# Offset Smoker Mod - First Times a Charn



## ob 1 (Dec 18, 2011)

After reading about so many mods, and as I got a smoker (OSFB) from someone who didn't want it,  I spent the last two weekends scraping, cleaning, cutting and reading...

The Smoker was in a backyard for two summers without any TLC.  I can say their was a massive amount of scraping rust and grease, replacing tired handles and smoker shelves but amazingly enough the grates, after a de grease scraping,  looked new.

As I'm typing I'm watching the smoker 'season' and I can already see the next mod - fiberglass rope around the firebox door...

Here's some pictures;








The 'Before' shot..One word...RUST







OFB Before







Smoker that's badly in need of a good cleaning..











Massive scraping / de greasing....







Mod - Smoke Baffle







Tuner Plates and chimney lower extension...

I have the ball valve and 3/4" pipe for a better drainage but that will have to wait till the next warm spell.

First smoke will be either baby back ribs or beer chicken.  The family is having a drawing to see what I'll be smoking.  Nothing like a little pressure!!!!

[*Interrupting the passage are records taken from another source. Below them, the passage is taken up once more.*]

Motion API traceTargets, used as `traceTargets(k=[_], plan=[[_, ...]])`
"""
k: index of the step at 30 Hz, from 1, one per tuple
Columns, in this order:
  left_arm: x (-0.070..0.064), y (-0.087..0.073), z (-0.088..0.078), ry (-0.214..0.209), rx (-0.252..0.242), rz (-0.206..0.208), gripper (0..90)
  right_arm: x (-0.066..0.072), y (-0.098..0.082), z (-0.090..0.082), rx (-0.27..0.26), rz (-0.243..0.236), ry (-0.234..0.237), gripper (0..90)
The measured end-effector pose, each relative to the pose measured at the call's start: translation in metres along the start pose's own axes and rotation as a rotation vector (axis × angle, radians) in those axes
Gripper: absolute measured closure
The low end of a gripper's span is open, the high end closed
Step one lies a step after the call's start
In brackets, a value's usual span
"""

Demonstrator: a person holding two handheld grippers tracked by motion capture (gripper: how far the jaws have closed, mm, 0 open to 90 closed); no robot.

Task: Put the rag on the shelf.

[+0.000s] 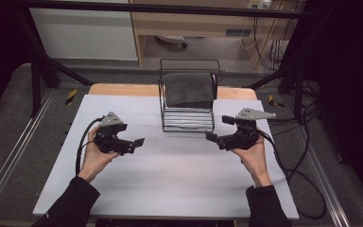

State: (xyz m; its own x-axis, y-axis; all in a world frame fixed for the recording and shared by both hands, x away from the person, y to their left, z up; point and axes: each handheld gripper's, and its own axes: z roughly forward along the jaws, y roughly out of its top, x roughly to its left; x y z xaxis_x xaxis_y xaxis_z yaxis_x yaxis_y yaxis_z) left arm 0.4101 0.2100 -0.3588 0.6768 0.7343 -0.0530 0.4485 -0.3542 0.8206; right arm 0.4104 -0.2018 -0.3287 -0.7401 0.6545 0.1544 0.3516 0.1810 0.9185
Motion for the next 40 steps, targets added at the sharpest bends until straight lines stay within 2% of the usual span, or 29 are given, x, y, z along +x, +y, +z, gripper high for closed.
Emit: traceTargets(k=[9, 19, 25, 28, 31, 40], plan=[[0.004, -0.043, -0.003, -0.013, 0.020, -0.023, 8.0, -0.007, -0.051, 0.008, 0.068, 0.018, 0.002, 0.5], [0.016, -0.087, -0.011, -0.026, 0.058, -0.033, 8.7, -0.015, -0.100, 0.000, 0.137, 0.064, 0.001, 0.5], [0.022, -0.102, -0.016, -0.032, 0.083, -0.038, 9.5, -0.021, -0.121, -0.012, 0.160, 0.081, -0.012, 0.6], [0.025, -0.107, -0.018, -0.030, 0.075, -0.057, 9.6, -0.025, -0.129, -0.018, 0.167, 0.086, -0.028, 0.6], [0.026, -0.112, -0.019, -0.029, 0.078, -0.059, 10.1, -0.027, -0.137, -0.022, 0.173, 0.090, -0.039, 0.6], [0.025, -0.120, -0.016, -0.035, 0.103, -0.064, 9.8, -0.026, -0.142, -0.023, 0.210, 0.078, -0.046, 0.5]])
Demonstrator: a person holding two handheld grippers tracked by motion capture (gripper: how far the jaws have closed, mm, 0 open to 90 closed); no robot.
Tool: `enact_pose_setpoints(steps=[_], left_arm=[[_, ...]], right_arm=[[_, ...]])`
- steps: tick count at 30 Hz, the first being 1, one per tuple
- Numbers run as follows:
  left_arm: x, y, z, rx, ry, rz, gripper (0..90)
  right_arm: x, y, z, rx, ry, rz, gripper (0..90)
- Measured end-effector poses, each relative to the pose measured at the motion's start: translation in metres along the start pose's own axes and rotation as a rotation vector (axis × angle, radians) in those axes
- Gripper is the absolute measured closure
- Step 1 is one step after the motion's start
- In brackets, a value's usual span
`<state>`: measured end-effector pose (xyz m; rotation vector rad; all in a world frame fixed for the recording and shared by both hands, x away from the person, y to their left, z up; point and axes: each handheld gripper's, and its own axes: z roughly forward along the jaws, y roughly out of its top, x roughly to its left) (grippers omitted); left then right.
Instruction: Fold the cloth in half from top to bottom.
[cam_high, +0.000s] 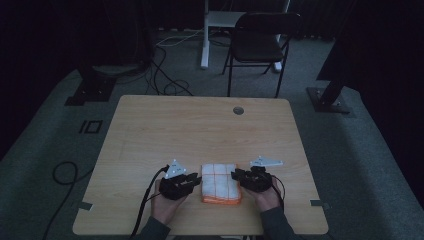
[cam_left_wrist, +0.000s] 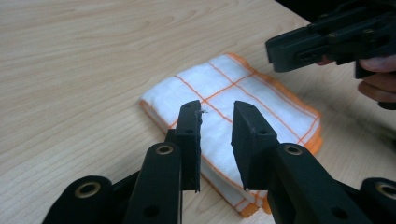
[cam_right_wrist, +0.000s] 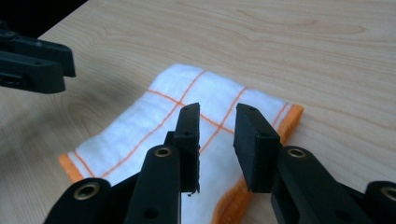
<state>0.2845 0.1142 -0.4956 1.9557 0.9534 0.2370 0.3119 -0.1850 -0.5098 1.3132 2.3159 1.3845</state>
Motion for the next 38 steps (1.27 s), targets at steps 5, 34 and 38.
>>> enact_pose_setpoints(steps=[5, 34, 38], left_arm=[[0.002, -0.005, 0.008, 0.019, 0.016, 0.003, 72.2], [0.045, -0.021, 0.006, 0.009, 0.140, -0.009, 67.9], [0.047, -0.023, 0.006, 0.010, 0.148, -0.016, 67.9]], right_arm=[[-0.004, -0.005, -0.003, -0.001, -0.038, -0.001, 70.5], [-0.040, -0.018, -0.004, -0.008, -0.281, -0.021, 64.0], [-0.045, -0.019, -0.004, -0.011, -0.288, -0.004, 64.0]])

Another mod I'd like to do is a better working counter to replace the wood strips.  Any suggestions????

Thanks!

O'Brian


----------



## tjohnson (Dec 18, 2011)

Great Start!

Todd


----------



## SmokinAl (Dec 19, 2011)

Awesome O'Brian!


----------



## mballi3011 (Dec 19, 2011)

First off welcome to SMF.I do like your mods to the smoker. You'll really like this place for there are a bunch of really good folks here that would just love to help you with just about anything to do with smoking meat. Then if you have any questions you just post them here or yu can try in chat for a faster answer. If you are really new to all of this I would recommend that you look up and take the e-course. It is free and it will also give you the basics on smoking. So with all that said now go and get something to smoke.

Welcome To Your New Addiction


----------